Object Repository
Starting from Veeam Backup & Replication v12, a Object Storage Repository can be used as a simple repository, or both as a Performance Tier or a Capacity Tier in a Scale-out Backup Repository.
Users can freely decide to use any of the storage types based on multiple business parameters: being Veeam a software solution that can adapt itself to any situation, they can keep the existing Block Storage and maximize the storage estate (not just the machines, but also the related connectivity infrastructure, for example FC fabric) for its entire life cycle. When a hardware refresh is due, they can keep using block storage - if they are more confident with this type of storage - or evaluate a progressive switch to Object storage, or a mix of both depending on the business requirements.
On-premises vs hosted
The biggest choice when considering Object Storage is to either go for an on-premises (on-prem is short) solution or a hosted one.
-
if the goal is to host primary backup jobs, we strongly recommend choosing an on-prem solution. The same latency and performance considerations apply here as with a block storage solution, so the object storage must also be as close as possible to the production environment;
-
for the Capacity Tier of a SOBR, or for backup copy jobs, users can choose again an on-prem solution, or to pay for a hosted solution. Some considerations for the latter:
- Throttling: many hosted solutions apply limits to both IOPS and API calls per seconds. For this reason, having a single large bucket is not a correct choice. Better to have many smaller buckets, so to distribute the load and increase the overall performance (as that will be the sum of all the limits).

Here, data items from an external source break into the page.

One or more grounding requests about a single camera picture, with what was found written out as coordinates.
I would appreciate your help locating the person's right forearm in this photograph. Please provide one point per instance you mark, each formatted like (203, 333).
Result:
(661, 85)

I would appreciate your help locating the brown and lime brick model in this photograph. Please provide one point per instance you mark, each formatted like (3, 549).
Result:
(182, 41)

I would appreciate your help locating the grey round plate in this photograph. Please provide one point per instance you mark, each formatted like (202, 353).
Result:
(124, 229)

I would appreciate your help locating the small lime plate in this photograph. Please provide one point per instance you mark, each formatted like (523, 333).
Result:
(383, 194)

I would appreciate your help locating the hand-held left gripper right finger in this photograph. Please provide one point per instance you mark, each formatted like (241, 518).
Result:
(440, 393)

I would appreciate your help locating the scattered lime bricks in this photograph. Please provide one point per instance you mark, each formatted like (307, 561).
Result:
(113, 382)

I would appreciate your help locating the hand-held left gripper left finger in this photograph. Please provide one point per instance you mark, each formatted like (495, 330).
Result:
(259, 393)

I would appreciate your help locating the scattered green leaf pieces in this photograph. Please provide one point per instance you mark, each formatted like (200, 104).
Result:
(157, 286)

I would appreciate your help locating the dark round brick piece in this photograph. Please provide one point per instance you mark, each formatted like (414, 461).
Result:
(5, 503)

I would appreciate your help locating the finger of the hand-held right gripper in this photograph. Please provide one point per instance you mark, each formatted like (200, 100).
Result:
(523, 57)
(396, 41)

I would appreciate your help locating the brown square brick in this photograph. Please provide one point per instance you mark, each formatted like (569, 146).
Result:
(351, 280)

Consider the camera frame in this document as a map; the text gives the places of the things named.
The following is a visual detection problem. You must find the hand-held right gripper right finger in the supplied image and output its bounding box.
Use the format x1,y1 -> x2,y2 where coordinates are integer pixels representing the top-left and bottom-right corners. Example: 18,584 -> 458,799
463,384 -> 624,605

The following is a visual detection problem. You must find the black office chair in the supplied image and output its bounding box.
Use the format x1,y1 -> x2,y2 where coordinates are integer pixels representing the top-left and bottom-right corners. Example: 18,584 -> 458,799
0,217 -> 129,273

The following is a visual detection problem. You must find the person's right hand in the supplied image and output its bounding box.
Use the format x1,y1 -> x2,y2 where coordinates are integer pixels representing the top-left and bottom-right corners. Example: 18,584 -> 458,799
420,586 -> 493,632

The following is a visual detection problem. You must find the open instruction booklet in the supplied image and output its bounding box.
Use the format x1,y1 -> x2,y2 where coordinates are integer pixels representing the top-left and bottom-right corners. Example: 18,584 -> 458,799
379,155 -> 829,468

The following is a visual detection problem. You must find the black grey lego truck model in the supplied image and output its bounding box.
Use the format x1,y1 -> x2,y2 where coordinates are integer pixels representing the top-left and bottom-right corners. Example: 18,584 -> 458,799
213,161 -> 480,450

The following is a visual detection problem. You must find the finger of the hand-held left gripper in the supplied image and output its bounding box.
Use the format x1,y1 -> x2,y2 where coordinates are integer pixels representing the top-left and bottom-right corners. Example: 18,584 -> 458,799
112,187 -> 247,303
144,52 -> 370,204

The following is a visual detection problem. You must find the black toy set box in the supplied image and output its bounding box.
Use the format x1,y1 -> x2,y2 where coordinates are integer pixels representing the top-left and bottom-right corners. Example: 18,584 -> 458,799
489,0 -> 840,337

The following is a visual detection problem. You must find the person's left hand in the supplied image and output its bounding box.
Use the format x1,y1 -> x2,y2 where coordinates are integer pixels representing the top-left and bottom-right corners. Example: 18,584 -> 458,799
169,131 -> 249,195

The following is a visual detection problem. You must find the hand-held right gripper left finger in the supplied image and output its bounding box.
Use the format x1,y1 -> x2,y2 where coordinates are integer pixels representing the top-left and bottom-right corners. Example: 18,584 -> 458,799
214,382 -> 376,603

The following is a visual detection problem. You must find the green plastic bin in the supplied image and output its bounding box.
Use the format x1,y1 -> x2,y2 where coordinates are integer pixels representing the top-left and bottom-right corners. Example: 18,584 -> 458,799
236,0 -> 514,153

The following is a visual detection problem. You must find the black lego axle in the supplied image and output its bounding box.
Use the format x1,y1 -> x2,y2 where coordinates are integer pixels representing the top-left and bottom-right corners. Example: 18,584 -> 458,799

- Costs: consuming a public Object Storage is done via a price per month, calculated for both API calls and used space:
- putting and modifying data in object storage requires API calls like PUT, COPY or LIST. These calls have a possible price per call (depending on the chosen storage provider), and even if the cost of a single call is almost zero, thousands of calls make up for a value that has to be considered;
- for data at rest, the used resources are normally priced by GB/month;
- Enabling immutability on a given bucket is a choice we heavily recommend, but it comes with an additional cost, since retention becomes longer, and such the amount of storage GB’s per months.
- Bandwidth for restores: many public solutions offer free uploads, that is the bandwidth consumed for backups. But for restores, download bandwidth is heavily consumed, and that is usually paid. Egress traffic cost from the cloud data center can become significant depending on how much data is required to be pulled. Veeam tries to leverage the available data blocks in the Performance Tier to reduce costs, but blocks which are not present have to be downloaded by requesting the related objects.
Sizing considerations
Due to the different technology, we cannot use the same concepts that come from the experience with Block Storage, like for example the ratio between CPU/Memory and the available storage space. For this reason, especially for on-prem solutions, we suggest to get in touch with your vendor/partner and let them know that you want to store Veeam backups to have the right sizing. Veeam backups put a high load on Object storage, so a proper design is required.
Be careful especially about the size of a bucket, and when possible prefer to use multiple smaller buckets. For primary backups we found so far that a bucket size of around 250 TB is a good choice, for multiple reasons:
- amount of stored objects (and thus metadata)
- amount of API calls
- throughput
Some hyperscalers enable throttling on these values, so using multiple buckets can be seen as a scale-out solution to circumvent these limits, as Veeam can leverage the sum of the above mentioned limits. For example, if we need to have 500 TB of space, and a bucket is limited to 1000 ops/seconds, but using two buckets with 250TB each we can have 2000 ops/seconds, thus doubling the performance. Be sure to check with your vendor/partner to control which limits exist (if any).
Lifecycle rules and tiering
Do not configure any tiering or lifecycle rules on object storage buckets used for Veeam Object Storage Repositories. They are unsupported as documented in the Help Center.
Here is why:
- Tiering and lifecycle rules in object storages are based on object age. However, with Veeam’s implementation, even a very old object (which refers to a Veeam block) could still be relevant for the latest offloaded backup file when the block was not changed between the restore points. An object storage vendor can not know which blocks are still relevant and which are not and thus can not make proper tiering decisions.
- The vendor APIs for the different storage products are not transparent. For example, accessing Amazon S3 or Amazon Glacier requires the use of different APIs. When tiering/lifecycle management is done on the object storage side, Veeam services are most likely not aware of that and cannot decide on how to access the tiered objects.